● **What you need to do**: Comb the records below for the string "camera" and copy each line where it turns up.

● **Supplied material**:
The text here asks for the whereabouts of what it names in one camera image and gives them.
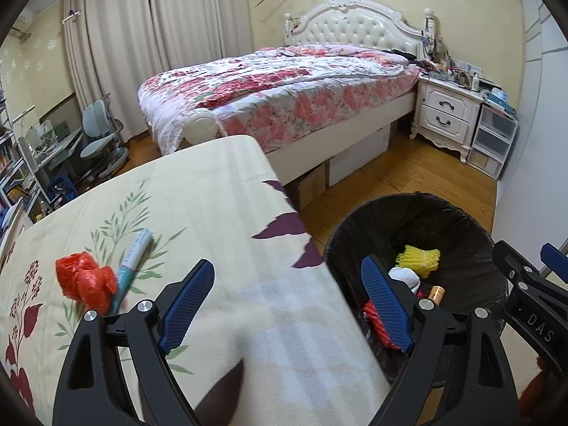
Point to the teal and white pen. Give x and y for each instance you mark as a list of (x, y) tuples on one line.
[(133, 257)]

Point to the pink floral quilt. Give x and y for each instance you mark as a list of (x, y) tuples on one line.
[(266, 88)]

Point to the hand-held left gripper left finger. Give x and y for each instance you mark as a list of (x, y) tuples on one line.
[(186, 306)]

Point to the white cardboard box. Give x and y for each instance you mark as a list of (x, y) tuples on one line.
[(359, 159)]

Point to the brown cardboard box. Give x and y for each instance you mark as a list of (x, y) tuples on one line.
[(310, 186)]

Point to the person's right forearm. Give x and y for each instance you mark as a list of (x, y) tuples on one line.
[(546, 395)]

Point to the beige curtain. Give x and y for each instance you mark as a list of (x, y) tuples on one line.
[(177, 17)]

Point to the grey study desk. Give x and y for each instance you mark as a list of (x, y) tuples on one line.
[(57, 148)]

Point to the clear plastic drawer unit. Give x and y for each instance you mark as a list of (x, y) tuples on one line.
[(492, 142)]

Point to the yellow foam fruit net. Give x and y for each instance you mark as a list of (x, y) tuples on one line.
[(419, 259)]

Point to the blue packet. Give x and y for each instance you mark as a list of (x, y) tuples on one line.
[(499, 97)]

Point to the bed with floral quilt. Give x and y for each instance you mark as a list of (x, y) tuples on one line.
[(355, 26)]

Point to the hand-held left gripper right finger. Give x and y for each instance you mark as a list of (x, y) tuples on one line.
[(384, 306)]

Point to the red plastic bag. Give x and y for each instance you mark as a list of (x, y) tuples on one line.
[(84, 279)]

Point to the white crumpled paper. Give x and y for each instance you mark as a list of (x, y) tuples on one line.
[(406, 277)]

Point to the grey-blue desk chair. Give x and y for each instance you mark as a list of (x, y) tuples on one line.
[(100, 115)]

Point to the white nightstand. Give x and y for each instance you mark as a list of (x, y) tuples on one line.
[(443, 106)]

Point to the group of nightstand bottles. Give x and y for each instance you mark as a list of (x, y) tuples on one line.
[(452, 71)]

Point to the white bookshelf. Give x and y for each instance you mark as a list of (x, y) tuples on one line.
[(13, 177)]

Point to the gold cylindrical bottle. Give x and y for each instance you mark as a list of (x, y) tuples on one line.
[(436, 293)]

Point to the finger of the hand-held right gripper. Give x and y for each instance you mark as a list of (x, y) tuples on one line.
[(510, 259), (552, 257)]

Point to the white round bedpost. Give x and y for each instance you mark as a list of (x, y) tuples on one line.
[(199, 126)]

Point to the white air conditioner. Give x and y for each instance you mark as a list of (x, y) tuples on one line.
[(22, 22)]

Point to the red foam fruit net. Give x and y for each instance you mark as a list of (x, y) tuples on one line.
[(375, 326)]

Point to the white wardrobe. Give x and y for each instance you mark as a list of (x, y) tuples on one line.
[(532, 142)]

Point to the black trash bin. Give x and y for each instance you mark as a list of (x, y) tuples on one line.
[(399, 222)]

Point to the blue bag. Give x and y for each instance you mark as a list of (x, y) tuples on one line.
[(64, 188)]

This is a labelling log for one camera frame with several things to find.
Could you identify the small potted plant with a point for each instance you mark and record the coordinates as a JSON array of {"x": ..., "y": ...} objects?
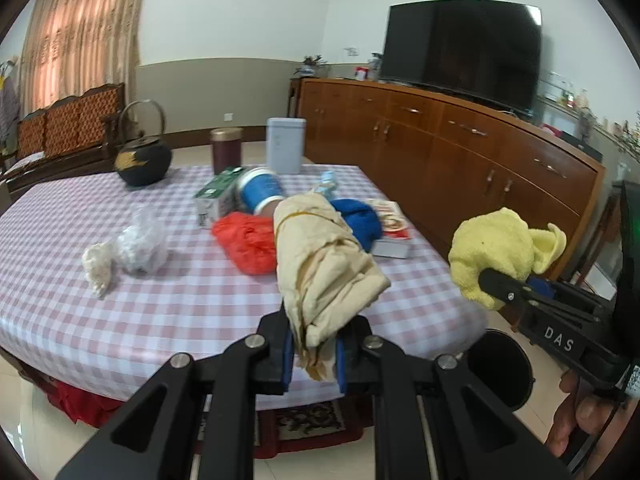
[{"x": 310, "y": 66}]

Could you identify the yellow cloth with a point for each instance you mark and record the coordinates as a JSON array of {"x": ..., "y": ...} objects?
[{"x": 495, "y": 250}]

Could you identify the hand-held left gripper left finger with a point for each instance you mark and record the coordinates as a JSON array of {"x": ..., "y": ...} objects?
[{"x": 286, "y": 360}]

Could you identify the red white printed box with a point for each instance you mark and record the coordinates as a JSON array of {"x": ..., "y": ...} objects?
[{"x": 392, "y": 215}]

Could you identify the small red white container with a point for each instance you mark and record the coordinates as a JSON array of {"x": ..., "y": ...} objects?
[{"x": 361, "y": 73}]

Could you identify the beige curtain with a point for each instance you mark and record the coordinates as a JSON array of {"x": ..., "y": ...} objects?
[{"x": 85, "y": 35}]

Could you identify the light blue tin box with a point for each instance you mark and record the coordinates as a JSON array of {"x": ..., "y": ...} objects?
[{"x": 285, "y": 147}]

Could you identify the wooden bench with patterned back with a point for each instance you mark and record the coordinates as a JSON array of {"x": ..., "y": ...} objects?
[{"x": 65, "y": 125}]

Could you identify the person's right hand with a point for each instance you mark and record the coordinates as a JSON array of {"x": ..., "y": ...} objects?
[{"x": 592, "y": 412}]

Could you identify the hanging clothes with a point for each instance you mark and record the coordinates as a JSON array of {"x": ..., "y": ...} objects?
[{"x": 7, "y": 105}]

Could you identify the blue white can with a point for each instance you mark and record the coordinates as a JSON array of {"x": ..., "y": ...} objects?
[{"x": 257, "y": 191}]

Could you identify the cluttered display shelf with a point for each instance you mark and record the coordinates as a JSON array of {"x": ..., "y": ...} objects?
[{"x": 575, "y": 105}]

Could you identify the crumpled white tissue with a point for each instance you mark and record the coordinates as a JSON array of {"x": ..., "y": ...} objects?
[{"x": 100, "y": 265}]

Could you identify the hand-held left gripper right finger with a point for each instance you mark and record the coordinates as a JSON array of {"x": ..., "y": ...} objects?
[{"x": 341, "y": 365}]

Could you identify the pink checkered tablecloth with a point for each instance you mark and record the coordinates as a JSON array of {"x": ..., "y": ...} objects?
[{"x": 175, "y": 300}]

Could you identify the patterned red rug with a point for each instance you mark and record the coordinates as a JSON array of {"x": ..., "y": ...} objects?
[{"x": 310, "y": 417}]

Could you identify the crumpled light blue bag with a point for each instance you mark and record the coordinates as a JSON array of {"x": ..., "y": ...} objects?
[{"x": 327, "y": 185}]

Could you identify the crumpled clear plastic bag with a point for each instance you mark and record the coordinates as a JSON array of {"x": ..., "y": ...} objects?
[{"x": 140, "y": 245}]

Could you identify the black flat television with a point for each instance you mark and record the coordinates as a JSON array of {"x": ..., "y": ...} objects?
[{"x": 460, "y": 45}]

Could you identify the blue cloth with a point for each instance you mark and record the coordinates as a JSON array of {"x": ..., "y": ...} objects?
[{"x": 360, "y": 220}]

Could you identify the beige cloth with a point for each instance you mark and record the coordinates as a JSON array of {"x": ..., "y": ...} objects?
[{"x": 320, "y": 270}]

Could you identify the green white carton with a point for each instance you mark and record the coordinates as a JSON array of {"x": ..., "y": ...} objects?
[{"x": 217, "y": 195}]

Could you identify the red plastic bag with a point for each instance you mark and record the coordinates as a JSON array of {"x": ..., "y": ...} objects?
[{"x": 245, "y": 240}]

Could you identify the long wooden sideboard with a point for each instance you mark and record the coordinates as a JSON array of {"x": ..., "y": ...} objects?
[{"x": 450, "y": 160}]

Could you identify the maroon canister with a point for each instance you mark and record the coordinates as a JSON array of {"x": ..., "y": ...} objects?
[{"x": 226, "y": 152}]

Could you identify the black cast iron teapot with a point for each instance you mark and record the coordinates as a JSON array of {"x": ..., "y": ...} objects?
[{"x": 142, "y": 162}]

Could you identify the red cloth under table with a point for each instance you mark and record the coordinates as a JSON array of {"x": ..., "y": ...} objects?
[{"x": 85, "y": 402}]

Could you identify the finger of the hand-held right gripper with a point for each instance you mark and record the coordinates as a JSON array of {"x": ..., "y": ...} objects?
[
  {"x": 542, "y": 287},
  {"x": 500, "y": 285}
]

● **Exercise response**:
The text here asks for the whereabouts of what it names in one camera image and gives them.
This is a labelling log for one camera frame with several things to find.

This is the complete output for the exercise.